I work in the Sid Faithfull Brain Cancer Lab. I take ideas I’ve generated from my background as a neuroscientist and apply them to brain cancer research. My goal is to improve survival in the adult brain cancer, glioblastoma, where survival rates haven’t shifted in 30 years. There is a clear need for new ideas that challenge our thinking.
I am a discovery-based scientist by training, so I love finding out new things about the world. That was my first motivation. It’s fun. I now appreciate once you have generated new knowledge that it’s beholden on you to try to do some good with it, and that is what drives me now.
I aim to improve survival and quality of life for people with brain cancer.
I hope to address a largely misunderstood disease obstacle in adult brain cancer. Brain cancer cells can evade chemotherapy by entering hibernation. I aim to wake these cells up, at their most vulnerable point, to eradicate brain cancer.

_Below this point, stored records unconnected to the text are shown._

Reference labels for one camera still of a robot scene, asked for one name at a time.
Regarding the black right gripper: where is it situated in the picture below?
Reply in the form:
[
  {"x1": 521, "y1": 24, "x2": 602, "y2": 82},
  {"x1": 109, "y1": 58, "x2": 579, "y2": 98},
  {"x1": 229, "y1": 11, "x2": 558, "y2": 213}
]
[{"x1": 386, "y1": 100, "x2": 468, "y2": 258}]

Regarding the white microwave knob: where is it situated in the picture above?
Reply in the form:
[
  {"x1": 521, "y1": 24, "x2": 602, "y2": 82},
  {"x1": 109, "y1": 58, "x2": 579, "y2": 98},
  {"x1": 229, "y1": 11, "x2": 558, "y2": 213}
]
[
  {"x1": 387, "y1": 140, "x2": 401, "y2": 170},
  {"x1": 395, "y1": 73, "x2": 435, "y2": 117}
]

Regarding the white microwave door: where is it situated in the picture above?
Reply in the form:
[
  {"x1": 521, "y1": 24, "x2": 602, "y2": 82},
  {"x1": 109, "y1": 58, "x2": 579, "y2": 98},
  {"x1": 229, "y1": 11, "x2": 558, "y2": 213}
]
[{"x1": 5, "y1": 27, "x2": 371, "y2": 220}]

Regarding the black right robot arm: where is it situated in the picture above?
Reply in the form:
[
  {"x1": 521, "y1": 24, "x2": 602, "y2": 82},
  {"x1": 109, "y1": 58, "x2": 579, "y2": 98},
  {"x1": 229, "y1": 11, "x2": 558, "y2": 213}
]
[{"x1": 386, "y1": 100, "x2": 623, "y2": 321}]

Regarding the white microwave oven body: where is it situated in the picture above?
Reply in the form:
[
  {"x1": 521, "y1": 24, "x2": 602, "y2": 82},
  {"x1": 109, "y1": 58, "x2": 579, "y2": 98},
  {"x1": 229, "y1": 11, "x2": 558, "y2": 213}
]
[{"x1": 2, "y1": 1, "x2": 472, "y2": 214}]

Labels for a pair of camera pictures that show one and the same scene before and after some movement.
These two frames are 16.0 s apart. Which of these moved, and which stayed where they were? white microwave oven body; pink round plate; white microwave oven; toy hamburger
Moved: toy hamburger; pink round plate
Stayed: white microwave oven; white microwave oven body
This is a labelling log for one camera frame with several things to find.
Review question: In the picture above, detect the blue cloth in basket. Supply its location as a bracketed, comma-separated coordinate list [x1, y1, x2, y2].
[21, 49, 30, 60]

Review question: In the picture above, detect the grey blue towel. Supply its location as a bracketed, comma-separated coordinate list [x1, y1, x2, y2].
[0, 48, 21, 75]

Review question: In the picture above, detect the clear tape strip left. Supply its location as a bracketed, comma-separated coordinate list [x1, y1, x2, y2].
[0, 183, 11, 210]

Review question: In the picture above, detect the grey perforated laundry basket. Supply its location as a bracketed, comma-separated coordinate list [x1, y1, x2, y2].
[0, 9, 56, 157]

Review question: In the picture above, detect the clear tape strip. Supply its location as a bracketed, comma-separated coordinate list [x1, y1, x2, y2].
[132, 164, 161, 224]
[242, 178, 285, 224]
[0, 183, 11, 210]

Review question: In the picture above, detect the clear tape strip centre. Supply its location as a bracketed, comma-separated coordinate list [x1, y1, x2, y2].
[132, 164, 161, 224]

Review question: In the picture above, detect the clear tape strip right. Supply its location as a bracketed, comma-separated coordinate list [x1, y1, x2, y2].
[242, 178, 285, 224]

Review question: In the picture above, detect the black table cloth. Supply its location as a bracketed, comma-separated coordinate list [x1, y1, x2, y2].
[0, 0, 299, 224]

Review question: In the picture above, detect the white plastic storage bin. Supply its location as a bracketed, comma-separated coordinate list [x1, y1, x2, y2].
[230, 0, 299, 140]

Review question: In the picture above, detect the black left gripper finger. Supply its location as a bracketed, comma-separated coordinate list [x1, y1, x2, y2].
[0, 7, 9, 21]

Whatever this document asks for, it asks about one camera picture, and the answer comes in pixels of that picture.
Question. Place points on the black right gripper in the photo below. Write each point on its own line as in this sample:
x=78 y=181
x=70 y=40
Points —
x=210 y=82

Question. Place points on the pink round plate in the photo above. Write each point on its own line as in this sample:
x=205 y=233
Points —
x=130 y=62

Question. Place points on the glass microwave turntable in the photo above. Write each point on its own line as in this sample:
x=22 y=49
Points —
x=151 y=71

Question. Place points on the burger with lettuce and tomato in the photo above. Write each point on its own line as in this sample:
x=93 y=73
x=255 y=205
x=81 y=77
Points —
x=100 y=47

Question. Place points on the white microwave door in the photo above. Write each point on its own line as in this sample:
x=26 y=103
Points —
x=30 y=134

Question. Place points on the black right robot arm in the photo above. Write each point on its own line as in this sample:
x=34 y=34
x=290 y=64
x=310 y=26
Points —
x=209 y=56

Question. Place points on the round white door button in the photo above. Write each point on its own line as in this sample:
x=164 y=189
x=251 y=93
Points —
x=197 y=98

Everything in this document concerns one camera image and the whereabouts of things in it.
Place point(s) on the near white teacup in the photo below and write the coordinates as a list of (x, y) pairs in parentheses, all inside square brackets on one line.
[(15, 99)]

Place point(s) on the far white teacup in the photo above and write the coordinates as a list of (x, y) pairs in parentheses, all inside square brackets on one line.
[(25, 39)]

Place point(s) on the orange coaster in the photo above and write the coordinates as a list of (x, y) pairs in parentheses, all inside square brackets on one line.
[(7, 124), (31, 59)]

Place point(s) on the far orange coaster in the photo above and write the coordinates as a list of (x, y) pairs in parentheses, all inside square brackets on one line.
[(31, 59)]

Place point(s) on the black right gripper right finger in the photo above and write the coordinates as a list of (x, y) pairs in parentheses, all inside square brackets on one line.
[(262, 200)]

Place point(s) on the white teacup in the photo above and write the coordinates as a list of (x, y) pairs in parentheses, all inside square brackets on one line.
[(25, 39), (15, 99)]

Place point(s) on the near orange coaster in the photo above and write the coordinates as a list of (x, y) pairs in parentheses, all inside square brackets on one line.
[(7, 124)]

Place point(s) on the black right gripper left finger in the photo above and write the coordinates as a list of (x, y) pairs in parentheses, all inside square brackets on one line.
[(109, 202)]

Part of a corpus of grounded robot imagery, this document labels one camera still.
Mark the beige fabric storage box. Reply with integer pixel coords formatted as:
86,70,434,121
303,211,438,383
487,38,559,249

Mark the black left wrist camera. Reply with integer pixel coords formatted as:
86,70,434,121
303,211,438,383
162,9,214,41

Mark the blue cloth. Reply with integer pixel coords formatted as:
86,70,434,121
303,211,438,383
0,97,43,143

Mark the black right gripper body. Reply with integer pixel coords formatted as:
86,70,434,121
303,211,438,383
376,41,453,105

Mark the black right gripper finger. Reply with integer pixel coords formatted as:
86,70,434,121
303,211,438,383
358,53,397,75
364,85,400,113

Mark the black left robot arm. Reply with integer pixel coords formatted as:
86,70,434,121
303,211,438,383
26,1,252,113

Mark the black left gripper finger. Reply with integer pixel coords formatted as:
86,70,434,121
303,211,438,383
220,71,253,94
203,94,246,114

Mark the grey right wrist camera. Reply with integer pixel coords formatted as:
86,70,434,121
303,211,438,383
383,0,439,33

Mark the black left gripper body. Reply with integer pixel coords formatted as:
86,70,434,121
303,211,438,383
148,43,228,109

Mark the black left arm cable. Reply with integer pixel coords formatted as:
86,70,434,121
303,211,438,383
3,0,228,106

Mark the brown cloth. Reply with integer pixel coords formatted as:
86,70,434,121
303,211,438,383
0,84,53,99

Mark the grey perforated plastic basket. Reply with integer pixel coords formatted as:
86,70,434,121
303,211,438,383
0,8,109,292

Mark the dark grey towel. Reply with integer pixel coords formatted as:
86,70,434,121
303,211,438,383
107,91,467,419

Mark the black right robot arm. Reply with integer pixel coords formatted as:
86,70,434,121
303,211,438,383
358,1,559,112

To cure brain cancer we must try bold and innovative ideas. Without funding, many of these ideas will remain untested. Maybe someone will re-discover these ideas 10-20 years down the track, but how many lives could have been saved if we acted now?
With more funding and research time we can accelerate discovery. Time is critical in glioblastoma where most people sadly pass away within 15-months of diagnosis. It’s exciting and terribly sad all at once, but someone in our lifetime could be the ‘last’ person to pass away from this terrible illness. Let’s make that day sooner rather than later.
I predict that brain cancer researchers are going to start recognising that they can’t keep trying the same approaches, which work for other cancers. This is happening, slowly, but it will accelerate.
It’s tempting to try to be sophisticated and erudite here, but I’ll just say Tamler Sommers and David Pizarro, hosts of a very bad podcast series I enjoy.